Token metrics per turn or accumulated.

| Field | Type | Status | Description |
|-------|------|--------|-------------|
| `input` | `u64` | [EXISTS] | Input tokens |
| `output` | `u64` | [EXISTS] | Output tokens |
| `reasoning` | `u64` | [EXISTS] | Reasoning tokens (subset of output; non-zero for OpenAI o-series) |
| `cache_read` | `u64` | [EXISTS] | Tokens served from cache |
| `cache_write` | `u64` | [EXISTS] | Tokens written to cache |
| `total_tokens` | `u64` | [EXISTS] | Total tokens |

| Method | Status | Description |
|--------|--------|-------------|
| `estimated_cost(cost_config)` | [EXISTS] | Dollar cost from per-million-token rates |
| `combine(other)` | [EXISTS] | Sum two Usage values |
| `cache_hit_rate()` | [EXISTS] | Fraction of input tokens from cache (0.0-1.0) |

---

## Code Reference

| Concept | File |
|---------|------|
| `ContextConfig`, `CompactionConfig`, `CompactionScope` | `src/context/config.rs` |
| `ExecutionLimits`, `ExecutionTracker` | `src/context/execution.rs` |
| `AgentLoopConfig` and all callback type aliases | `src/agent_loop/config.rs` |
| `Usage`, `CacheConfig`, `CacheStrategy`, `ThinkingLevel` | `src/types/usage.rs` |
| `InputFilter`, `FilterResult`, `EvaluationStrategy` | `src/types/parallel.rs` |
| `ToolExecutionStrategy` | `src/types/tool.rs` |
| `RetryConfig` | `src/provider/retry.rs` |

---

## Conceptual Notes

- **before_task / after_task** [EXISTS] -- Session-level callbacks on `SessionRecorderConfig`. `BeforeTaskFn: Arc<dyn Fn(&Session) -> bool>` fires on first `AgentStart` with a new session_id. `AfterTaskFn: Arc<dyn Fn(&Session)>` fires on `flush()`.
- **before_compaction_start / after_compaction_end** [EXISTS] -- Compaction lifecycle callbacks (G1) on `AgentLoopConfig`. `before_compaction_start(estimated_tokens, message_count) -> bool` fires before `CompactionStarted`. `after_compaction_end(msgs_before, msgs_after, tokens_before, tokens_after)` fires after `CompactionEnded`.
- **Per-loop config tracking** [EXISTS] -- Model, thinking_level, temperature, and other config values are captured per-loop in `LoopConfigSnapshot` on each `LoopRecord` (and in `AgentStart.config_snapshot`).
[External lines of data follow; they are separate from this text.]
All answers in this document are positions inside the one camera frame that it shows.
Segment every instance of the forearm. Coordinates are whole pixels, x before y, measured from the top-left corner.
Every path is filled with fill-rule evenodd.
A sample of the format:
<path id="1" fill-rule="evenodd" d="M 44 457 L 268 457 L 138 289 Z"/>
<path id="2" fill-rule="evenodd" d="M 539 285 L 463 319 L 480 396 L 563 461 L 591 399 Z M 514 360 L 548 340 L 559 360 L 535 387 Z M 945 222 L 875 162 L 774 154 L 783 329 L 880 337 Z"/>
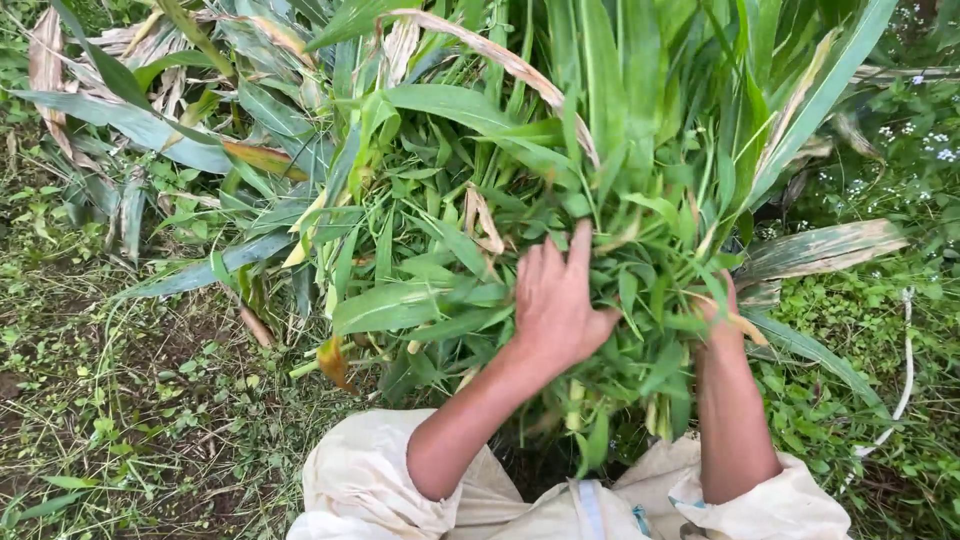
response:
<path id="1" fill-rule="evenodd" d="M 483 445 L 507 418 L 557 373 L 535 369 L 535 352 L 508 343 L 473 381 L 420 424 L 407 445 L 407 470 L 420 494 L 453 494 Z"/>
<path id="2" fill-rule="evenodd" d="M 731 501 L 782 471 L 742 343 L 701 355 L 697 410 L 705 503 Z"/>

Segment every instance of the hand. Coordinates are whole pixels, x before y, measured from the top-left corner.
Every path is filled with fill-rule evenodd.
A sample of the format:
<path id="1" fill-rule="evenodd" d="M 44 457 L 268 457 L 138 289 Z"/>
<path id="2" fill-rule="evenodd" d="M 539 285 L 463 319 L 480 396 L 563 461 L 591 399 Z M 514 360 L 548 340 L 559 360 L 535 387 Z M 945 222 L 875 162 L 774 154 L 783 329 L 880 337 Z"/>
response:
<path id="1" fill-rule="evenodd" d="M 517 267 L 514 341 L 560 372 L 592 355 L 620 319 L 618 309 L 598 311 L 590 306 L 592 237 L 590 221 L 582 219 L 566 262 L 547 236 L 541 245 L 530 248 Z"/>
<path id="2" fill-rule="evenodd" d="M 715 302 L 707 302 L 704 299 L 698 299 L 696 306 L 703 313 L 704 320 L 710 325 L 709 334 L 704 341 L 707 351 L 715 350 L 743 350 L 743 330 L 735 325 L 728 314 L 739 315 L 740 311 L 736 307 L 736 286 L 733 284 L 733 278 L 730 272 L 722 270 L 720 277 L 727 285 L 727 304 L 719 306 Z"/>

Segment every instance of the white rope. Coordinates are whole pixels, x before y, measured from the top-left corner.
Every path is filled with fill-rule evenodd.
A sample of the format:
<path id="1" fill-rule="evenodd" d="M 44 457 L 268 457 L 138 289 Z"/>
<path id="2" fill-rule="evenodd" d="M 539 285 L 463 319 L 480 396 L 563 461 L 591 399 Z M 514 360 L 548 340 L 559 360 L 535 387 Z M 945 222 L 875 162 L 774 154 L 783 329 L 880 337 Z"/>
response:
<path id="1" fill-rule="evenodd" d="M 906 405 L 910 402 L 910 393 L 913 391 L 913 341 L 910 339 L 910 327 L 911 321 L 913 320 L 913 292 L 913 287 L 903 289 L 903 318 L 906 322 L 906 338 L 903 340 L 903 349 L 906 359 L 906 381 L 903 384 L 903 393 L 900 394 L 900 402 L 897 404 L 896 410 L 894 410 L 894 421 L 899 420 L 900 417 L 903 416 Z M 887 438 L 889 438 L 893 432 L 893 427 L 888 428 L 887 431 L 884 431 L 880 437 L 874 441 L 873 446 L 854 446 L 853 454 L 856 455 L 858 459 L 863 460 L 870 452 L 873 452 L 886 442 Z M 851 471 L 844 480 L 843 486 L 840 487 L 840 493 L 847 491 L 847 486 L 853 481 L 853 476 L 853 471 Z"/>

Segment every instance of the left hand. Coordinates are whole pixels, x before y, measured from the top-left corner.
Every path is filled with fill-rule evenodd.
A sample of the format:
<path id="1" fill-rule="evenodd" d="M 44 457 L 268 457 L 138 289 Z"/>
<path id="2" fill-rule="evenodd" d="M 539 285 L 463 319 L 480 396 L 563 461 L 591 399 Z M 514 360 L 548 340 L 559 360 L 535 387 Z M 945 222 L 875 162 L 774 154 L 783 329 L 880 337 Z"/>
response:
<path id="1" fill-rule="evenodd" d="M 516 275 L 516 334 L 513 341 L 561 373 L 587 359 L 610 337 L 618 309 L 590 305 L 589 219 L 577 223 L 564 254 L 547 236 L 521 259 Z"/>

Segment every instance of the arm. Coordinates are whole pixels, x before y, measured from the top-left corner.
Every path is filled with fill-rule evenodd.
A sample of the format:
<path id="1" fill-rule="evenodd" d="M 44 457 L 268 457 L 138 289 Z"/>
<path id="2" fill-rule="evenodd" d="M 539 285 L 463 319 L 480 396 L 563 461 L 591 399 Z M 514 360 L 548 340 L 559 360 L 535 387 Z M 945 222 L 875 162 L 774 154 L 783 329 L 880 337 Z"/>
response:
<path id="1" fill-rule="evenodd" d="M 526 400 L 610 336 L 616 310 L 590 306 L 591 225 L 577 224 L 567 261 L 547 238 L 523 256 L 516 276 L 516 334 L 470 384 L 420 424 L 407 470 L 431 501 L 449 497 L 493 433 Z"/>
<path id="2" fill-rule="evenodd" d="M 733 281 L 727 272 L 724 277 L 727 309 L 737 313 Z M 715 308 L 701 304 L 701 309 L 709 319 L 716 318 Z M 714 324 L 697 358 L 697 412 L 705 503 L 732 501 L 782 472 L 763 398 L 747 364 L 743 334 L 729 321 Z"/>
Session no longer carries model_config, thinking_level, or temperature fields. Fallback hierarchy: Loop -> Agent default.
- **Config streamlining** [DONE] -- Compaction strategies (`in_memory_strategy`, `block_strategy`) have been consolidated into `CompactionConfig`, completing G5. The dispatch logic in `run.rs` reads them from `ctx_config.compaction`. `AgentLoopConfig` no longer carries strategy fields.
- **ParallelLoopOutcome / ParallelLoopResult** -- Defined in `src/types/parallel.rs`, these types support evaluational parallelism where multiple branches run concurrently and an `EvaluationStrategy` selects the winner. Related to config because parallel configs produce multiple `AgentLoopConfig` instances.